Prerequisites: Python 3.11+, uv, git. (Docker only for the
optional Postgres / observability stack.)
git clone <repo> && cd earnings-edge
uv sync --all-extras # creates .venv and installs everything
cp .env.example .env # then fill in the keys belowKeys (edit .env):
| Variable | Required? | What it's for |
|---|---|---|
ANTHROPIC_API_KEY |
yes | Claude calls (KPI, synthesis, evaluation). Get one at console.anthropic.com — separate from a Claude Pro/Max plan. |
EDGAR_IDENTITY |
yes | SEC User-Agent string, e.g. Jane Analyst jane@example.com. |
COMPOSIO_API_KEY + COMPOSIO_USER_ID |
for delivery | Email/Slack/etc. delivery.
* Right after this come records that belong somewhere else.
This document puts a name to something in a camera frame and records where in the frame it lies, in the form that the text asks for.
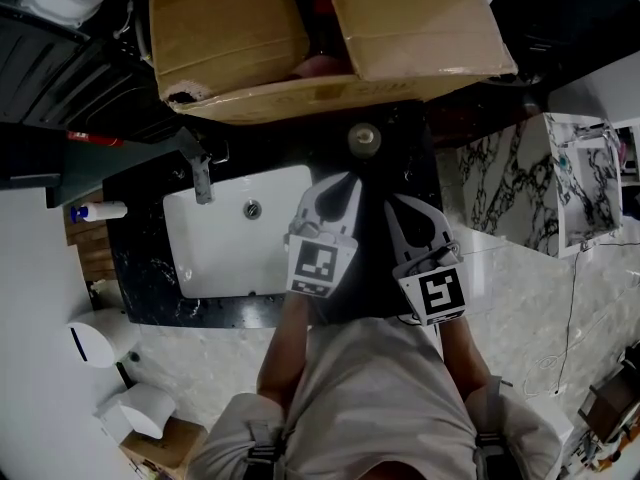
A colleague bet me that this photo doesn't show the dark ribbed metal panels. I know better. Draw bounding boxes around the dark ribbed metal panels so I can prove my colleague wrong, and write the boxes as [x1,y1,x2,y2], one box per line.
[0,2,191,144]

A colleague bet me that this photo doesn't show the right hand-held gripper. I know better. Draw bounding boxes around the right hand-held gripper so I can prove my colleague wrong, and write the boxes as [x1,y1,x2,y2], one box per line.
[383,193,470,328]

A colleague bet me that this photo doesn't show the white bottle with blue cap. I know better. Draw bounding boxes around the white bottle with blue cap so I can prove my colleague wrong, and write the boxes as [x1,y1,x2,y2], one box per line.
[69,200,129,223]

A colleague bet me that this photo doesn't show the black cabinet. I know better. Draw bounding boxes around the black cabinet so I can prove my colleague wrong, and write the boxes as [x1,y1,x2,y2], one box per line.
[487,0,640,89]

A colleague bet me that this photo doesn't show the white cylindrical wall dispenser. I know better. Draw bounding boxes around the white cylindrical wall dispenser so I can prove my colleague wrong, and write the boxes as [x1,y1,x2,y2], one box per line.
[64,310,141,369]

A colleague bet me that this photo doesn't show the white rectangular sink basin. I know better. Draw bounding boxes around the white rectangular sink basin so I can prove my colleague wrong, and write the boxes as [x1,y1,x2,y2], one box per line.
[162,164,316,300]

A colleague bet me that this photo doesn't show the marble patterned cabinet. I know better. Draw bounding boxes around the marble patterned cabinet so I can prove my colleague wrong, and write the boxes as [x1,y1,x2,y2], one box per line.
[457,112,626,260]

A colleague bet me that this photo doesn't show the dark grey flat panel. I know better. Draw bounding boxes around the dark grey flat panel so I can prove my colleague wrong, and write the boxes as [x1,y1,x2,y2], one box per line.
[0,122,69,192]

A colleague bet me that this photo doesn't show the white box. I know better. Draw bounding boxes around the white box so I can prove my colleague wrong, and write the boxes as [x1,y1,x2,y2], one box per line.
[524,395,575,469]

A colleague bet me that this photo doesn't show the small round glass jar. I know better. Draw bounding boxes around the small round glass jar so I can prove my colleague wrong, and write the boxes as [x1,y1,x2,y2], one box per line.
[347,121,383,159]

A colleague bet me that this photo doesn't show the dark wooden stool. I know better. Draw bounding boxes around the dark wooden stool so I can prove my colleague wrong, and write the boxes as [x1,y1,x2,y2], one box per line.
[577,347,640,444]

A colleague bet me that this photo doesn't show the black marble vanity table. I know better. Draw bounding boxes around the black marble vanity table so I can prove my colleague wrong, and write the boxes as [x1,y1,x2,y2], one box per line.
[102,100,444,329]

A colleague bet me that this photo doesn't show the dark teal platform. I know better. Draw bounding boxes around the dark teal platform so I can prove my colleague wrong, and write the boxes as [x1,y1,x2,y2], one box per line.
[44,137,186,209]

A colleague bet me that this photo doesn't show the large open cardboard box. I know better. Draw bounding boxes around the large open cardboard box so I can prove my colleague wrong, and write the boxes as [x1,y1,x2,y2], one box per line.
[148,0,519,127]

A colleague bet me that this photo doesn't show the brown wooden slat panel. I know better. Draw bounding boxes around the brown wooden slat panel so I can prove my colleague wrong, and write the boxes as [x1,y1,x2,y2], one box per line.
[63,190,119,283]

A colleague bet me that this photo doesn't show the white rounded wall dispenser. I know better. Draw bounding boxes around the white rounded wall dispenser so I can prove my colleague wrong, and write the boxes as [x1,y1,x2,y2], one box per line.
[93,381,177,444]

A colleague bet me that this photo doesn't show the person's right forearm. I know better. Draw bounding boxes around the person's right forearm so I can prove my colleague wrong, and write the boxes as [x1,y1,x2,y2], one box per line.
[437,315,490,402]

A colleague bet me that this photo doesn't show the black floor cable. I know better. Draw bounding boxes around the black floor cable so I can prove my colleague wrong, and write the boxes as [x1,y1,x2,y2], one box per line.
[553,237,640,397]

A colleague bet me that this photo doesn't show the chrome faucet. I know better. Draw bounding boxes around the chrome faucet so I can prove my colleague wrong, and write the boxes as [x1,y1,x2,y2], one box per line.
[172,126,231,207]

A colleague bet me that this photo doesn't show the red fire extinguisher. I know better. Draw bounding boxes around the red fire extinguisher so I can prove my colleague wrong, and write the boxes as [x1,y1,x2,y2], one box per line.
[66,128,125,148]

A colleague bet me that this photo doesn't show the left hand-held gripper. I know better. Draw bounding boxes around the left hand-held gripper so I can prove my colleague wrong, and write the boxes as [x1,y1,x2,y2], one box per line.
[283,170,365,300]

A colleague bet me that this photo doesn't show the person's light grey shirt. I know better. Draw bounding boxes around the person's light grey shirt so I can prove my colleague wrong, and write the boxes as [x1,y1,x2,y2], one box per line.
[185,316,564,480]

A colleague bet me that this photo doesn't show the grey harness strap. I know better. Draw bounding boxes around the grey harness strap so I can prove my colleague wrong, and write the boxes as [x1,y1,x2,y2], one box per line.
[247,420,286,480]
[472,375,516,480]

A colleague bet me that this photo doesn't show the person's left forearm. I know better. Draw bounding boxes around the person's left forearm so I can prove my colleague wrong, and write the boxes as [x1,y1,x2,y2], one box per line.
[255,292,314,412]

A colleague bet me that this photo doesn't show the small brown cardboard box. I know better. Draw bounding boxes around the small brown cardboard box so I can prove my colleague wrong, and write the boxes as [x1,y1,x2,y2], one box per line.
[118,415,210,480]
The key needs write scope; connect Gmail once (see below). |
EARNINGSCALL_API_KEY |
optional | Blank = AAPL/MSFT transcripts only. |
First run downloads FinBERT (~440 MB,
ProsusAI/finbert) to your HuggingFace cache — one time, then it runs offline. The app uses your OS certificate store (truststore) so it works behind a TLS-inspecting proxy; after the first download, setHF_HUB_OFFLINE=1in.envto skip network revalidation.
Validate your keys without spending a full run:
uv run python scripts/check_anthropic_key.py # -> OK: API key works
uv run python scripts/check_composio_key.py # -> OK + a Gmail "connect" URL (if delivering)uv run python -m agentic_app.main run --ticker AAPL --year 2025 --quarter 1- Use a reported quarter for AAPL/MSFT (free tier); other tickers need
EARNINGSCALL_API_KEY. - Checkpoints default to a local SQLite file (
earningsedge.db, git-ignored). SetDATABASE_URL=postgres://…(anddocker compose up -d postgres) for the durable Postgres backend, or pick the "Python: Main (Postgres)" VS Code launch config.
A successful run prints a one-line summary, then the full Markdown brief:
[checkpoint] local SQLite + in-memory store (non-durable)
GROUNDING: 0.86
SIGNAL: 25.5 bullish
DELIVERY: ['...emailed / posted to #earnings ...']
# Apple Inc. (AAPL) Q1 FY2025 Earnings Brief
## TL;DR
...
## Beat/Miss ## Tone & Hedging ## Guidance ## Risks ## Sources
GROUNDING— faithfulness score in[0, 1]from the evaluation judge.SIGNAL— the SurpriseSignal score + direction (bullish/bearish/neutral).DELIVERY— per-channel status; a delivery error here is non-fatal (the brief still prints).- Brief — a ≤400-word, fully source-attributed analyst note (every figure cites a KPI/sentiment field).
📄 Full worked example: examples/AAPL-Q1-FY2025-brief.md
See AGENTS.md or .github/copilot-instructions.md for the complete project structure and conventions.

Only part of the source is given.